Van Orman shared some advice he learned from the Great Depression. He suggests we "Should worry more about tomorrow and be a little more thrifty." He also recommends, "Get out of debt. Stay out of debt. Pay your bills."

What does Van Orman think the future holds? He's keenly concerned about our country defaulting on our loans August 1. If this happens and there is the predicted economic collapse rivaling the Great Depression he feels game animals will be hunted out in short order. Van Orman thinks the high human poplulation combined with technological advancement in equipment including ATVs, semi-auto rifles and night vision will allow hunters doing just what he did some seventy five years ago to wipe out viable game populations in 12 to 24 months.

Lane Van Orman is the Field Advisor for Deep Countree Productions.

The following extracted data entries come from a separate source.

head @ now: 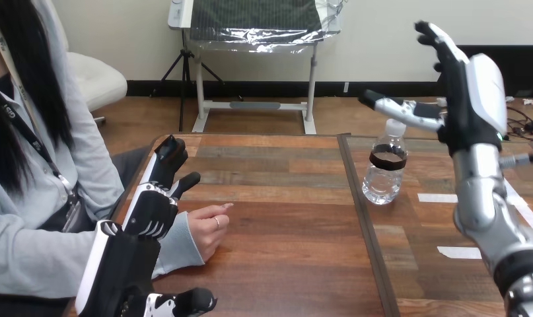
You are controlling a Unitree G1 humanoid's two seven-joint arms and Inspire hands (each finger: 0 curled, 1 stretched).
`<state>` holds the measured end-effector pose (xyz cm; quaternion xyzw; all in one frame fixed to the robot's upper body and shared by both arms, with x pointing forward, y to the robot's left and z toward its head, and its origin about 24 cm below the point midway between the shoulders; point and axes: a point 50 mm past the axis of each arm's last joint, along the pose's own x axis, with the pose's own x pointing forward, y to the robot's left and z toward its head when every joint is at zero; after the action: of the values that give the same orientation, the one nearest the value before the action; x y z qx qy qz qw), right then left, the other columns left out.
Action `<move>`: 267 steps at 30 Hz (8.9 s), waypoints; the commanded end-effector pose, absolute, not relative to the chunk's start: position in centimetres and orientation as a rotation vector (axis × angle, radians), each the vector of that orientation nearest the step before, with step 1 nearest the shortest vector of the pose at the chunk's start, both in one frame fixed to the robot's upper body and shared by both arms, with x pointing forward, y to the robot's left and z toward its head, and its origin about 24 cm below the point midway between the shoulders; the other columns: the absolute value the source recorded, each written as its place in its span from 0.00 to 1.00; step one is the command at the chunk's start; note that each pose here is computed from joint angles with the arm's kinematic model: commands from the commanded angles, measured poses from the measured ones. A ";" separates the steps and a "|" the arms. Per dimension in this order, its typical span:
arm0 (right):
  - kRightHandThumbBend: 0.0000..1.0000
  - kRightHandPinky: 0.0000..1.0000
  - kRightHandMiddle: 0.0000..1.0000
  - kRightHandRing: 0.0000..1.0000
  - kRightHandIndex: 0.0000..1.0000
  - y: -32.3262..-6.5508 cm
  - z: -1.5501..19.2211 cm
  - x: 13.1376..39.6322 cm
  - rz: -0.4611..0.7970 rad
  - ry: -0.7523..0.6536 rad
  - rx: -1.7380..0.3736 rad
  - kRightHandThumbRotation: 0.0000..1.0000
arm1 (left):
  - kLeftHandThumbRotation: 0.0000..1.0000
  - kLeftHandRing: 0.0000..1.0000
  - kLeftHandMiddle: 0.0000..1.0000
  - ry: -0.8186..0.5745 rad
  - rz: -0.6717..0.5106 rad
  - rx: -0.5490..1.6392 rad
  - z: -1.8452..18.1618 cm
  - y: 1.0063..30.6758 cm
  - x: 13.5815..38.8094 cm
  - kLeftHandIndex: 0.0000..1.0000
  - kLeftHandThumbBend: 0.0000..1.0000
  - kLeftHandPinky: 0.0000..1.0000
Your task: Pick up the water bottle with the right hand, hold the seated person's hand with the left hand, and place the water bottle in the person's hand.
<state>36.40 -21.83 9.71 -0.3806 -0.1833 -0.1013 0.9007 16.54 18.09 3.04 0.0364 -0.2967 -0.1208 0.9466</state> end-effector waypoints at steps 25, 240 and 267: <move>1.00 0.73 0.82 0.86 0.82 -20.7 15.2 40.0 -0.191 -0.354 -0.976 0.60 | 0.58 1.00 0.99 -0.662 -0.254 0.039 4.1 17.2 16.8 0.98 1.00 0.97; 1.00 0.33 0.66 0.54 0.72 -22.6 8.0 37.6 -0.031 -0.095 -1.199 0.69 | 0.54 0.96 0.95 -0.721 -0.224 -0.018 4.8 17.1 14.4 0.93 1.00 0.90; 0.98 0.22 0.34 0.28 0.35 -22.2 6.5 36.9 -0.058 -0.058 -1.054 0.02 | 0.59 0.94 0.95 -0.738 -0.218 0.010 4.8 17.2 14.3 0.93 1.00 0.86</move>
<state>36.70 -22.94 6.08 -0.5185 -0.0066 -0.0203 0.8548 13.24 17.20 3.66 0.0037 -0.3216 -0.1088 0.9406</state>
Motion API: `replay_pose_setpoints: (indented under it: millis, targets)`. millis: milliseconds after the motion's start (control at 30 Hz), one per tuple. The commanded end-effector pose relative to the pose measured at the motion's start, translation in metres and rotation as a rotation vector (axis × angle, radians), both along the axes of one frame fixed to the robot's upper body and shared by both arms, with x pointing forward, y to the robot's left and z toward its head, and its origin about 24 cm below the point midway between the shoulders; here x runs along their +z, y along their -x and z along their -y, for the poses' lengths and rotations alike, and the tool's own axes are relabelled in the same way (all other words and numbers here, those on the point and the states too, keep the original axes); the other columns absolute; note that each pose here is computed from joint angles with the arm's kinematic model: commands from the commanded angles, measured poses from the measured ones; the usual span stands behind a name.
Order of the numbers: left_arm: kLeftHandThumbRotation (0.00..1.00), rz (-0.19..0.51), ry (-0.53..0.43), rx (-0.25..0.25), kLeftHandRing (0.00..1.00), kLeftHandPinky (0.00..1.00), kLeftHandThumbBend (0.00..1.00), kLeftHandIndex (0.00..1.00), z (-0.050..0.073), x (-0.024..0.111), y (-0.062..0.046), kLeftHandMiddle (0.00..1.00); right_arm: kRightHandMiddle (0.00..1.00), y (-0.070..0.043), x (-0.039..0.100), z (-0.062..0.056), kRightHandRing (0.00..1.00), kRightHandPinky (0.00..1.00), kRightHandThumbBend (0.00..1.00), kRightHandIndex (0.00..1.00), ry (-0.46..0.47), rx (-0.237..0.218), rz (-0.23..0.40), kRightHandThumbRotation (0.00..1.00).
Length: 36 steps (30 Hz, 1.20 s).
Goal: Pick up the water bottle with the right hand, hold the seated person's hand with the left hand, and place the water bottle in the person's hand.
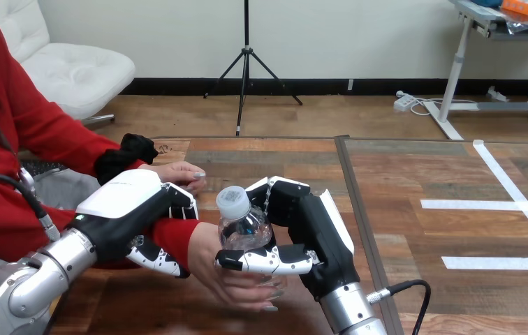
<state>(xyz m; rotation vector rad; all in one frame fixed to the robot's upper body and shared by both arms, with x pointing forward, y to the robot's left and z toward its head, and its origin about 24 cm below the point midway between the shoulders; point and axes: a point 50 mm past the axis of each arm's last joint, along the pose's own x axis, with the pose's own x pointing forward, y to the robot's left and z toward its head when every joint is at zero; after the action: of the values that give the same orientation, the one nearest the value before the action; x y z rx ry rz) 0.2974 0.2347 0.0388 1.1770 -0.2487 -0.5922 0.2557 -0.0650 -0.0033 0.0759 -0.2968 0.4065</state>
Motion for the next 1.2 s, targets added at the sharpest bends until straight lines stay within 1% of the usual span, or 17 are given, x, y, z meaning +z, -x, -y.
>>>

Postscript: Dr. Lane Van Orman went on to achieve a great deal. He made up his mind he didn't want to be a hardscrabble farmer and went off to work on a road crew after WWII, he saved money to move and worked in a factory. He spent three years in the Air Force, then attended North Michigan University and earned his Bachelor's Degree. He went on to teach Industrial Arts in rural schools. He earned his Master's Degree in Ann Arbor and finally earned his Doctorate Degree in Vocational Education because he believed good jobs could be available for people who chose a vocational or technical path rather than college.